▶ _Action item_
Throughout the listing below, copy each line containing "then".

** Provided records follows **

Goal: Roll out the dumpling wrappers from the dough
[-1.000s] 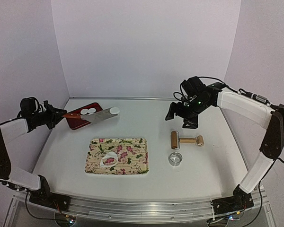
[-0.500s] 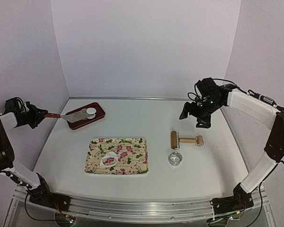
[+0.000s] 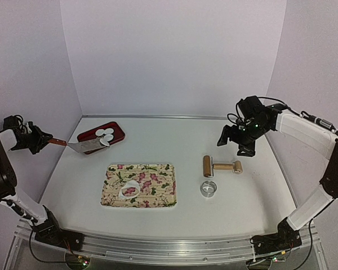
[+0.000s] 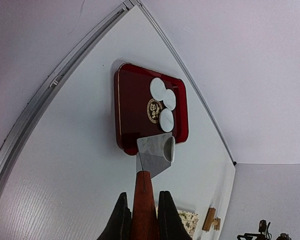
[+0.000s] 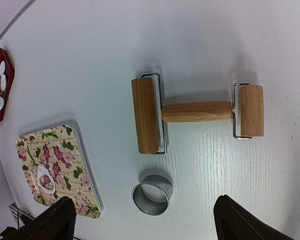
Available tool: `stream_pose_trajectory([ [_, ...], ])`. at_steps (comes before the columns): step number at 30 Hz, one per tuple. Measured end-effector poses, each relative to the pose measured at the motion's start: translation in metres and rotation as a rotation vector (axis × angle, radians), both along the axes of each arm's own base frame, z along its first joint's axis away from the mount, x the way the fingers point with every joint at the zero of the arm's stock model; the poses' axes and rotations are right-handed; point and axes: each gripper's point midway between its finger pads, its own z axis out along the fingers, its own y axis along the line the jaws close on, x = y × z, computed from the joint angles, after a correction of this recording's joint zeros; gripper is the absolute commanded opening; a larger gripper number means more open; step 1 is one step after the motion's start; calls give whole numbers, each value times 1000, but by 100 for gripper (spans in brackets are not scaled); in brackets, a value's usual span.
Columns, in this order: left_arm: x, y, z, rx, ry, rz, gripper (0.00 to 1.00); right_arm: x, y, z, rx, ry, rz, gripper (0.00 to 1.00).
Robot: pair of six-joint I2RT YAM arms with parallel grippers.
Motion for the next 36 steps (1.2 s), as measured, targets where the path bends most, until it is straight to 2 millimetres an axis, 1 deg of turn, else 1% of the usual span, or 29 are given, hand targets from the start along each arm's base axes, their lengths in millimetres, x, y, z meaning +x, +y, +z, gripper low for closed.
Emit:
stream_pose_trajectory([
  [6,0,3,-1,19,4,7,0,-4,-4,4,5,-11,-6,97],
  [21,3,7,-1,20,-6,30,0,-16,-11,-3,-1,7,-18,97],
  [36,8,9,2,-11,-34,57,0,-19,-13,-4,-3,9,-24,97],
])
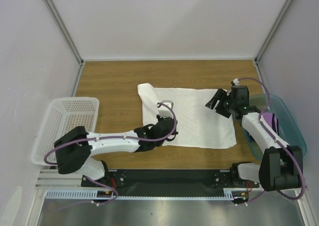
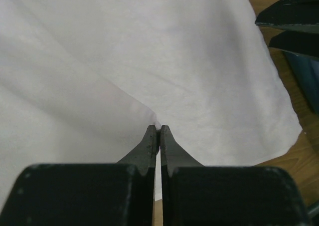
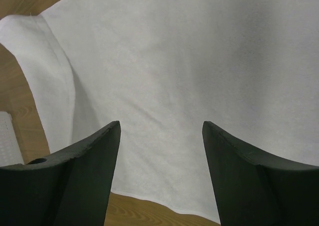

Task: Fold and stack the towels
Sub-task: Fold the towel

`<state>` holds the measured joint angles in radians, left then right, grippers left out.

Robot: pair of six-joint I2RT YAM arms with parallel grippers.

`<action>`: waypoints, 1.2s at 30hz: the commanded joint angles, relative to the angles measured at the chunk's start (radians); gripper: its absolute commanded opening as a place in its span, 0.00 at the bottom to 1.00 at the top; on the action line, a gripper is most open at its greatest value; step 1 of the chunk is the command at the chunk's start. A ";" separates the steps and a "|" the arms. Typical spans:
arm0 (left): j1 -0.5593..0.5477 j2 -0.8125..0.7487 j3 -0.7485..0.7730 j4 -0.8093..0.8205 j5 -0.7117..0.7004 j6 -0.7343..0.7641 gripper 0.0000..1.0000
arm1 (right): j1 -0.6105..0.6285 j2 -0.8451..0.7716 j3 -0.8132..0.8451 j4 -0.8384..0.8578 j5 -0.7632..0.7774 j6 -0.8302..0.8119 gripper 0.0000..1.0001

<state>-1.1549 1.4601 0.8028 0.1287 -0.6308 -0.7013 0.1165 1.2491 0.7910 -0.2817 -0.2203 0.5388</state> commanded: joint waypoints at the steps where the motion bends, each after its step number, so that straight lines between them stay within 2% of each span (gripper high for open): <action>1: -0.020 0.061 0.084 0.118 0.077 0.057 0.00 | -0.043 -0.048 -0.027 -0.030 -0.062 -0.020 0.73; 4: -0.032 0.101 0.137 0.150 0.126 0.075 0.00 | -0.078 -0.088 -0.048 -0.039 -0.093 -0.011 0.73; 8: -0.058 0.167 0.196 0.178 0.170 0.095 0.00 | -0.106 -0.122 -0.078 -0.068 -0.053 -0.039 0.73; 12: -0.081 0.216 0.217 0.218 0.246 0.106 0.00 | -0.107 -0.116 -0.122 -0.053 -0.008 -0.037 0.73; 16: -0.103 0.253 0.246 0.221 0.289 0.120 0.00 | -0.109 -0.087 -0.157 -0.010 -0.027 -0.031 0.71; 19: -0.104 0.256 0.239 0.177 0.266 0.089 0.00 | -0.109 -0.039 -0.177 0.039 -0.043 -0.042 0.69; 22: -0.103 0.229 0.217 0.068 0.175 0.027 0.00 | -0.101 0.004 -0.187 0.055 -0.063 -0.043 0.65; 23: -0.103 0.220 0.210 0.031 0.121 -0.024 0.00 | -0.083 0.006 -0.190 0.068 -0.063 -0.043 0.62; 26: -0.083 0.175 0.153 -0.120 0.079 -0.132 0.00 | -0.037 0.022 -0.202 0.082 -0.007 -0.042 0.59; 31: 0.026 0.181 0.081 -0.234 0.149 -0.292 0.00 | 0.014 0.081 -0.207 0.107 0.041 -0.030 0.57; 36: 0.122 0.213 0.052 -0.293 0.195 -0.368 0.00 | 0.054 0.156 -0.193 0.121 0.059 -0.008 0.52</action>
<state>-1.0710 1.6676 0.8696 -0.1043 -0.4629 -0.9668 0.1452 1.3586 0.5903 -0.1864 -0.2001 0.5220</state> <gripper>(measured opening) 0.015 0.522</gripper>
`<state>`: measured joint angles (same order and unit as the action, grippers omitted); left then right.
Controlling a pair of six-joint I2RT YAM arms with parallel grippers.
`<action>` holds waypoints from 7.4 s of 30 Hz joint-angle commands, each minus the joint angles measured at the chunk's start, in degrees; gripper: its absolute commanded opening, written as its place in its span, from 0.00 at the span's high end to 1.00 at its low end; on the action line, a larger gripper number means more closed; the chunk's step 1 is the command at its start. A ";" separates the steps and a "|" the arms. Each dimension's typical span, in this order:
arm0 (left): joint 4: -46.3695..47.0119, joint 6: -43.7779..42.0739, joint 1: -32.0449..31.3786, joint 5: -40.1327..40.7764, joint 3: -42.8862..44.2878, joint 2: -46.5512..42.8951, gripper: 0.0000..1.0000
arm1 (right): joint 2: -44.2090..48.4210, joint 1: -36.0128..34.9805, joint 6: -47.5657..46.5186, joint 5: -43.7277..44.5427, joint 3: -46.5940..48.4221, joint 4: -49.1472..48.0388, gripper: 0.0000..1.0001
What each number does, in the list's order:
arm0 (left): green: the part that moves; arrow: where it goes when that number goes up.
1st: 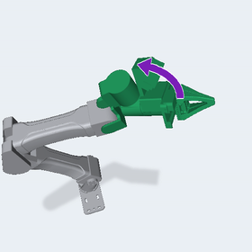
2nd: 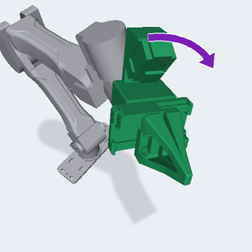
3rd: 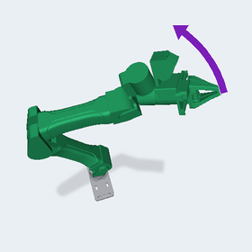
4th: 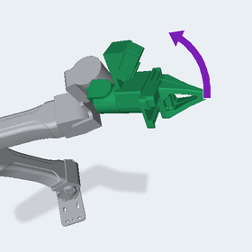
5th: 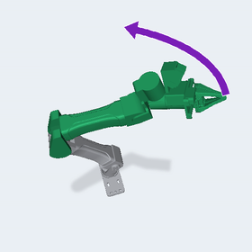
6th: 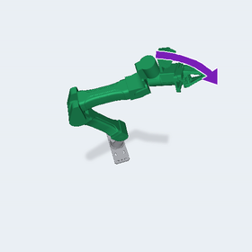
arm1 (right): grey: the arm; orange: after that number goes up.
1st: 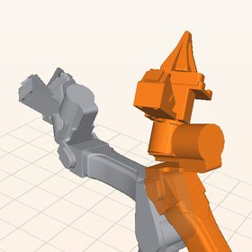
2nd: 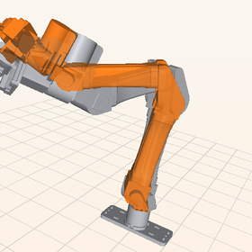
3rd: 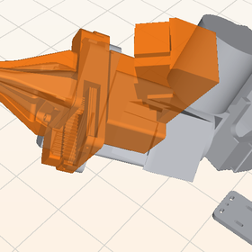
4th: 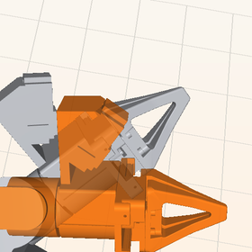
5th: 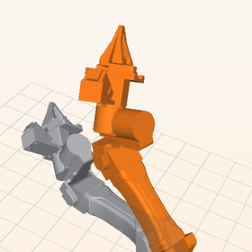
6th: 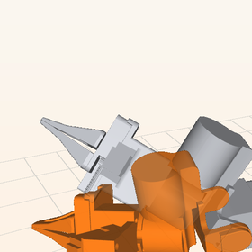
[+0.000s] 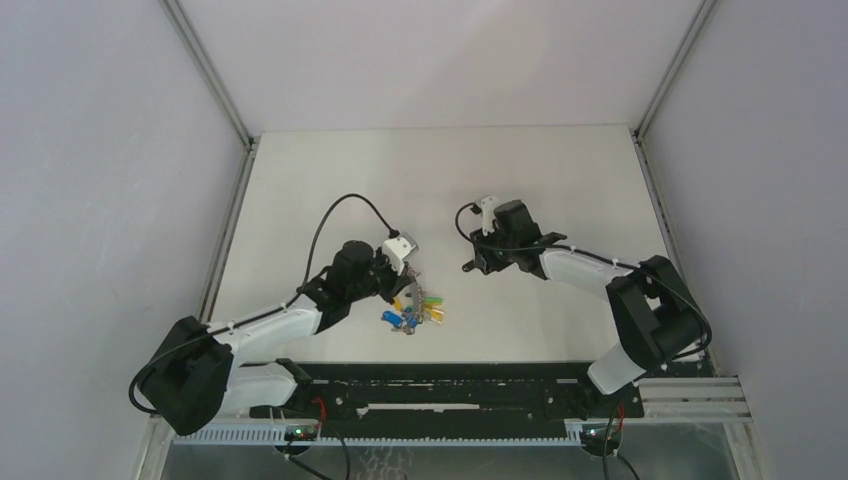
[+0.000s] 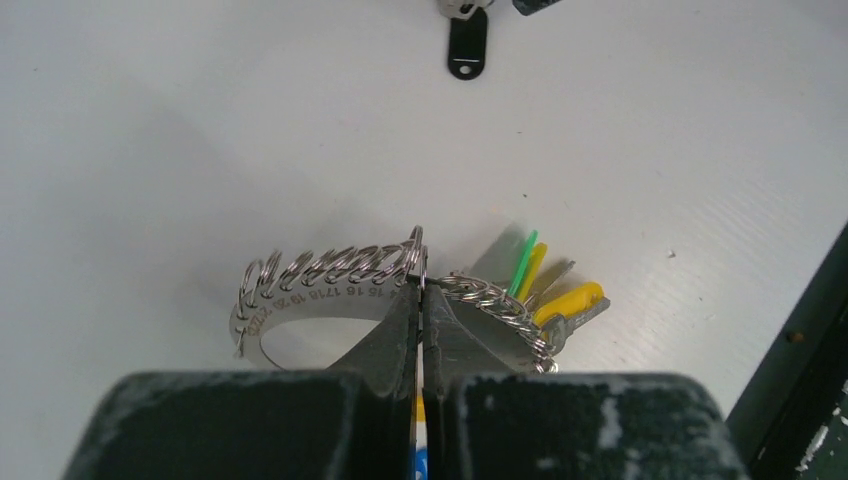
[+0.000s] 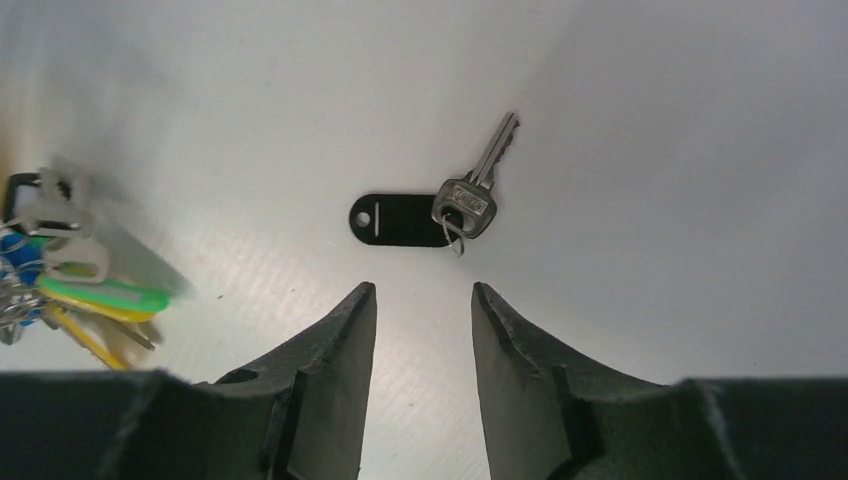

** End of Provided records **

▶ _Answer section_
`<state>` holds the measured joint angles in radians, left then right, grippers left out.
`<state>`: measured joint angles (same order and unit as the action, grippers omitted); left then right.

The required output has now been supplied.